With film the ability to edit and focus on details in film is sometimes more effective for horror. Film can take you to more places in a more convincing and visceral way. It tends to be more about images and dreamlike whereas a lot of theatre is more about words and can be more cerebral. But theatre has the live, tangible feel that is also very useful when freaking you out! And your imagination tends to be more engaged in theatre which helps for horror stories getting in under your skin.

This play features three short plays, does the format allow you to experiment?

It takes the pressure off having to sustain a story over a full length. The short format allows you to focus more on a moment or feeling rather then having to develop a complicated plot or detailed characters. So it allows you to do something that hopefully has impact but with very little. My piece is more of a sketch or a picture with a sting than a full story. And I suspect the other pieces might be like that too. I like the short format. I’ve been watching a lot of old TWILIGHT ZONE episodes, which pack so much thought and atmosphere into 20mins. I was aiming for a hint of that!

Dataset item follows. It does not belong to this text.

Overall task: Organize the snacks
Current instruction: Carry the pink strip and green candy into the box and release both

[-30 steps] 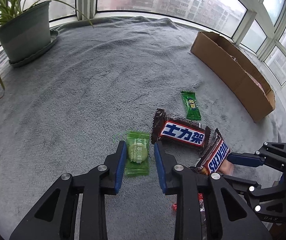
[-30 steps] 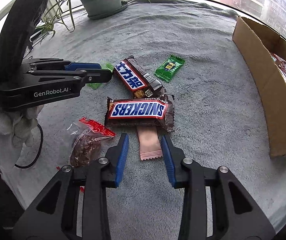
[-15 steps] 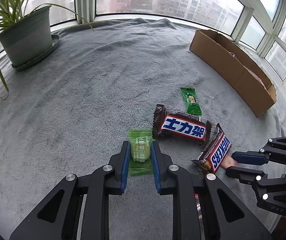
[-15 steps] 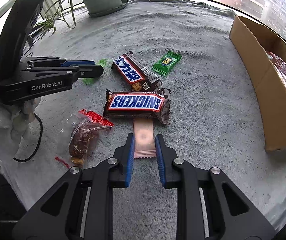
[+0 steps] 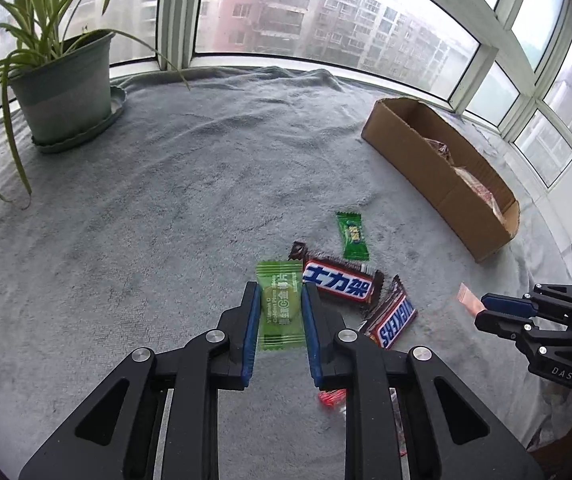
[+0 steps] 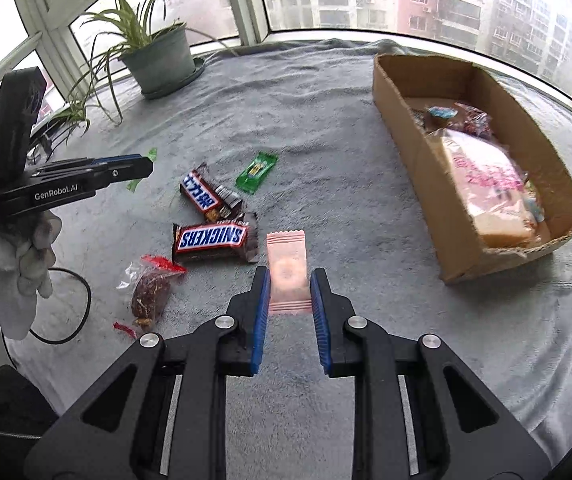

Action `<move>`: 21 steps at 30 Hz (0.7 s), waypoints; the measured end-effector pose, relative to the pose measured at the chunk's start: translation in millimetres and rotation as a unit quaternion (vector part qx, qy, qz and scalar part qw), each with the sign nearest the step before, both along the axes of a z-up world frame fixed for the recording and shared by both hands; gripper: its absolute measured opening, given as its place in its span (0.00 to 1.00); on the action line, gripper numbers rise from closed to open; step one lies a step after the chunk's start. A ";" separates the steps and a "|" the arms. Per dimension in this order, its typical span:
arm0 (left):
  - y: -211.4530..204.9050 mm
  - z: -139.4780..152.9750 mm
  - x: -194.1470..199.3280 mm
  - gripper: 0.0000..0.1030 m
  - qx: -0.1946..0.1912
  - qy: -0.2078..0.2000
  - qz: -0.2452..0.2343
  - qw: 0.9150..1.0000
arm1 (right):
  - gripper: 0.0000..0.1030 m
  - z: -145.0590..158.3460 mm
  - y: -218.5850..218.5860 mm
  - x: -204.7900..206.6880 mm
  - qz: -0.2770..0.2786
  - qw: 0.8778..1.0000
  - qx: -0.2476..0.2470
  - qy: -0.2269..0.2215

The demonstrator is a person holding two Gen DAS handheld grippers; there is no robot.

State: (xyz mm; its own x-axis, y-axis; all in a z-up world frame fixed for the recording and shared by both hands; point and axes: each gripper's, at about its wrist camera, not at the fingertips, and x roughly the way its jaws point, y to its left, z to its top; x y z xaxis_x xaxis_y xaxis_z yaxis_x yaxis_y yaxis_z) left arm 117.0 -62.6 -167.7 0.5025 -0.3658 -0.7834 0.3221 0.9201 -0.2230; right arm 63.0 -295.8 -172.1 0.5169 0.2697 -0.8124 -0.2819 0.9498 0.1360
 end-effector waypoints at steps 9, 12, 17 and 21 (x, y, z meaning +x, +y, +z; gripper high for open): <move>-43.1 39.2 24.2 0.19 -0.015 -0.039 -0.045 0.998 | 0.21 43.8 -54.8 17.6 -0.074 0.996 -0.003 -0.058; -61.7 49.3 33.9 0.19 -0.018 -0.049 -0.065 0.997 | 0.21 53.1 -70.6 25.1 -0.094 0.993 -0.011 -0.072; -93.2 60.1 50.0 0.19 -0.027 -0.057 -0.096 0.993 | 0.21 61.7 -98.2 36.6 -0.125 0.988 -0.022 -0.086; -117.8 65.9 62.6 0.19 -0.030 -0.062 -0.115 0.991 | 0.21 61.5 -118.4 46.3 -0.147 0.985 -0.033 -0.087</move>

Did you know what the other playwrights had written when you wrote your piece?

No. We all wrote separately and around the same time. I have an idea what area the others’ pieces are in but I’m only going to discover them properly when I sit down to watch the whole show with an audience.

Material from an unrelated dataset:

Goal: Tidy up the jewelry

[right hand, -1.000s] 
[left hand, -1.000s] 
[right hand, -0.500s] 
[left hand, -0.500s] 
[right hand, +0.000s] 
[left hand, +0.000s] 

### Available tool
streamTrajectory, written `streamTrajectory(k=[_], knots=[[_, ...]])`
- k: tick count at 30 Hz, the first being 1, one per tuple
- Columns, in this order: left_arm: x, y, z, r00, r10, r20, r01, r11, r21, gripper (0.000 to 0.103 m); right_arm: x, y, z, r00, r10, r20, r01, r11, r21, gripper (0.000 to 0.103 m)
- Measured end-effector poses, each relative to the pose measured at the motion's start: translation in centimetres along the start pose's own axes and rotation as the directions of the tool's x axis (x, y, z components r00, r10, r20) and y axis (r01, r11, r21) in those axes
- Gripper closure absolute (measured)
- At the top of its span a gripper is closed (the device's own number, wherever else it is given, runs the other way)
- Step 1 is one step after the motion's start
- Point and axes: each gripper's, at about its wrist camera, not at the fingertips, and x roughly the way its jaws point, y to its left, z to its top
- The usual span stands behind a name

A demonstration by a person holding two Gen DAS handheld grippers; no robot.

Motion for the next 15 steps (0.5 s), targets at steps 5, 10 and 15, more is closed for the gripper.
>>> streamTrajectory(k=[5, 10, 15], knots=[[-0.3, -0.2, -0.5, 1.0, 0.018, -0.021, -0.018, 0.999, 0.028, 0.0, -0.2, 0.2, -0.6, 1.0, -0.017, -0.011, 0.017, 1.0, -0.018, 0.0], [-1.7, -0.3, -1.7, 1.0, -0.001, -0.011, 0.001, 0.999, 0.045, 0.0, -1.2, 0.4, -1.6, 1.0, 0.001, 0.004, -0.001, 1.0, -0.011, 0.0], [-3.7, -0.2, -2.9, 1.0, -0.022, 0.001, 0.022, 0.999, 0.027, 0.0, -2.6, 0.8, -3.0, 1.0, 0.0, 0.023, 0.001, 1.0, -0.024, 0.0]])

Do all three plays have a similar style?

Karl Shiels is directing all three together so some of his stamp will be across them all, I imagine.

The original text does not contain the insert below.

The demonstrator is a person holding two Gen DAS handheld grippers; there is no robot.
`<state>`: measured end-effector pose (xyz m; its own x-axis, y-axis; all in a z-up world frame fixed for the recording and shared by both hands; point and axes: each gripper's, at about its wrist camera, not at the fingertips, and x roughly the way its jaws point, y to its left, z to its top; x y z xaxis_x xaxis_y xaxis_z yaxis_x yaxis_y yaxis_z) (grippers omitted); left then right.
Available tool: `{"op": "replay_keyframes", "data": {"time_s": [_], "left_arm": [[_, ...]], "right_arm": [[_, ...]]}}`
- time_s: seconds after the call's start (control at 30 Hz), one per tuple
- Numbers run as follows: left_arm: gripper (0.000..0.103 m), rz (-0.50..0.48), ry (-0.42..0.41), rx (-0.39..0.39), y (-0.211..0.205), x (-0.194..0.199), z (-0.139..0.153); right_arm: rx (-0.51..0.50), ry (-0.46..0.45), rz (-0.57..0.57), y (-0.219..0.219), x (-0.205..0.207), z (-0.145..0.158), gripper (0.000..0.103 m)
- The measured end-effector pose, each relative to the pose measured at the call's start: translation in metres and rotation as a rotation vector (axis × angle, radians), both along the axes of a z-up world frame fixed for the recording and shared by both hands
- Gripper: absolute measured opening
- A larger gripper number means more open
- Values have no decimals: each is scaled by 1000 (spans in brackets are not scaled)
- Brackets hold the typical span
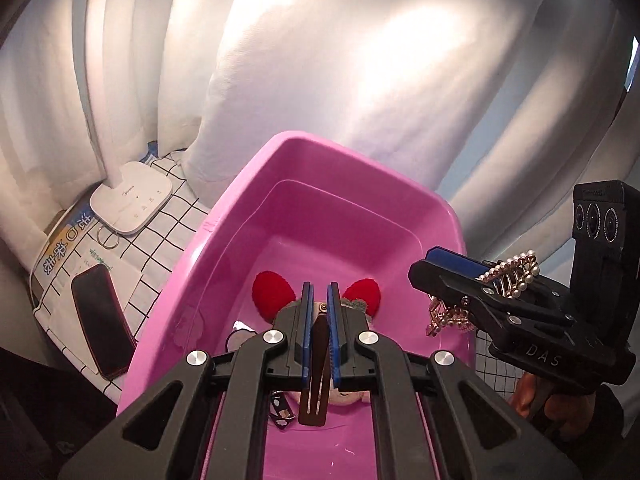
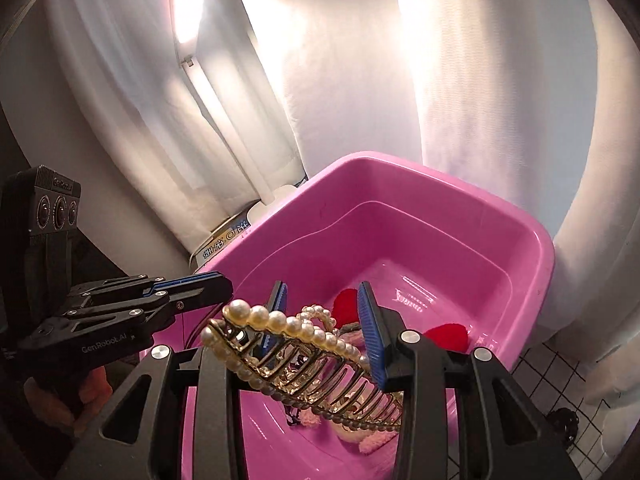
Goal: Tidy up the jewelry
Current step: 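Open both tools over the pink tub to drop both clips, then move the right tool to the silver bangle while the left tool approaches the black watch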
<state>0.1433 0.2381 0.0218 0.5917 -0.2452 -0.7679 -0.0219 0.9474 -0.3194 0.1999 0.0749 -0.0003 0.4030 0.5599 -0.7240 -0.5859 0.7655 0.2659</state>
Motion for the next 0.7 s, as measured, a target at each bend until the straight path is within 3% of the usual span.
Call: {"op": "replay_keyframes", "data": {"time_s": [0.2, 0.23, 0.27, 0.3, 0.33, 0.4, 0.53, 0.6, 0.7], "left_arm": [[11, 23, 122, -10, 14, 12, -41], [14, 26, 138, -18, 16, 14, -47], [26, 30, 155, -22, 17, 16, -51], [32, 29, 167, -32, 19, 17, -55], [32, 19, 171, -45, 18, 18, -57], [40, 2, 171, -31, 13, 20, -57], [55, -10, 154, -2, 3, 20, -53], [70, -17, 134, -3, -2, 18, -49], [80, -10, 93, 51, -11, 12, -41]], "right_arm": [[-89, 64, -4, 25, 9, -31, 36], [-105, 73, -7, 29, 12, -35, 36], [-113, 86, -11, 29, 13, -38, 36], [-113, 102, -13, 28, 15, -39, 41], [-111, 110, -16, 27, 16, -39, 56], [-114, 103, -43, 25, 17, -36, 63], [-117, 81, -61, 24, 17, -25, 63], [-109, 69, -69, 19, 13, -19, 63], [-83, 60, -86, 7, 7, -13, 63]]}}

How did the production come about?

I’ve worked with Theatre Upstairs a few times before. I love working with them. It’s always a fun and efficient but satisfying process. They asked me would I write a short piece for Halloween and I said yes.

What is the writer’s involvement with the rehearsal process?

Depends on the show. When it’s one of my new full-length plays I like to be there a lot and adjust the script in collaboration with the director and cast. At least for the first week or so. I also sometimes direct myself so that’s different again. For this though, because it’s a short piece and I trust and have worked with a lot of the team before, I just gave it to them and haven’t been involved in rehearsals at all. I heard one reading of the script and gave a couple of pointers but after that I won’t be involved til I watch it on opening night.

Are you working on any new work and if so, when can we expect to see it next?

I’m writing and directing a web pilot for RTE which should show up in the new year and another play I wrote for Theatre Upstairs, is having a second production at Bewleys Cafe Theatre in December, it’s a Christmas show called ‘IT’S A WONDERFUL bleedin’ LIFE’ which is inspired by the famous film and short story, but I’ve reimagined it set in contemporary Howth.

Do you have a favourite horror play / film?

I’m quite partial to CANDYMAN, ROSEMARY’S BABY and POLTERGEIST. I love the way they show a recognisable well captured ‘real’ world and then layer in the fantastical and supernatural so that the creeps and scares hit you a little harder.